Everything from the line containing "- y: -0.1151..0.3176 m" to the end of the listing is to be set down exactly, both ends included, and nothing before it.

Provided material START

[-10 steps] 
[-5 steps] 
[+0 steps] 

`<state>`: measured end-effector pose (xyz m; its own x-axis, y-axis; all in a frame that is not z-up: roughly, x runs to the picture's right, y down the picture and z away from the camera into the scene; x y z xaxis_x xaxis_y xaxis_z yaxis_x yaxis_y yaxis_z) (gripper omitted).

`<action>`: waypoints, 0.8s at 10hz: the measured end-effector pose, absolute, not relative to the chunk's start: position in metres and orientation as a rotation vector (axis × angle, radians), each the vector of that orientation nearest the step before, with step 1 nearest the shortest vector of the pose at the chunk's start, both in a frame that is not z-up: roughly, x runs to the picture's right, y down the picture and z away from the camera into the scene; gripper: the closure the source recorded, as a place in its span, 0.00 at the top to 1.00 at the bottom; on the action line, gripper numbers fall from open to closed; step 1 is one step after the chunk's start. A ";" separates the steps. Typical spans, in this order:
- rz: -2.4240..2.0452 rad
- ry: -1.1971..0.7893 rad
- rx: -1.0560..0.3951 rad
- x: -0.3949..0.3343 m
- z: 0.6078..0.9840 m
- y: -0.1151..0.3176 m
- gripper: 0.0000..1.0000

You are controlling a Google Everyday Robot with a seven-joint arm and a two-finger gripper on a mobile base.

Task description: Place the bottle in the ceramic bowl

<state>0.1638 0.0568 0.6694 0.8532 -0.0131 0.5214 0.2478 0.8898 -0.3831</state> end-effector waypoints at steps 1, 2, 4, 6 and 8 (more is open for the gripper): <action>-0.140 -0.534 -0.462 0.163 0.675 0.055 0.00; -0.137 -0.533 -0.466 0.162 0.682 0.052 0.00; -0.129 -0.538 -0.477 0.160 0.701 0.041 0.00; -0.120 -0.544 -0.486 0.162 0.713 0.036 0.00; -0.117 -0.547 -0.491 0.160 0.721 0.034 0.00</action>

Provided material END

*Solution to the problem:*
- y: -0.1151..0.3176 m
- gripper: 0.0000..1.0000

You are controlling a Google Everyday Robot with a seven-joint arm and a two-finger gripper on a mobile base.

Task description: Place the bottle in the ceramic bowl

<state>0.1638 0.0568 0.6694 0.8532 -0.0131 0.5214 0.2478 0.8898 -0.3831</state> end-effector waypoints at steps 1, 2, 4, 6 and 8 (more is open for the gripper): <action>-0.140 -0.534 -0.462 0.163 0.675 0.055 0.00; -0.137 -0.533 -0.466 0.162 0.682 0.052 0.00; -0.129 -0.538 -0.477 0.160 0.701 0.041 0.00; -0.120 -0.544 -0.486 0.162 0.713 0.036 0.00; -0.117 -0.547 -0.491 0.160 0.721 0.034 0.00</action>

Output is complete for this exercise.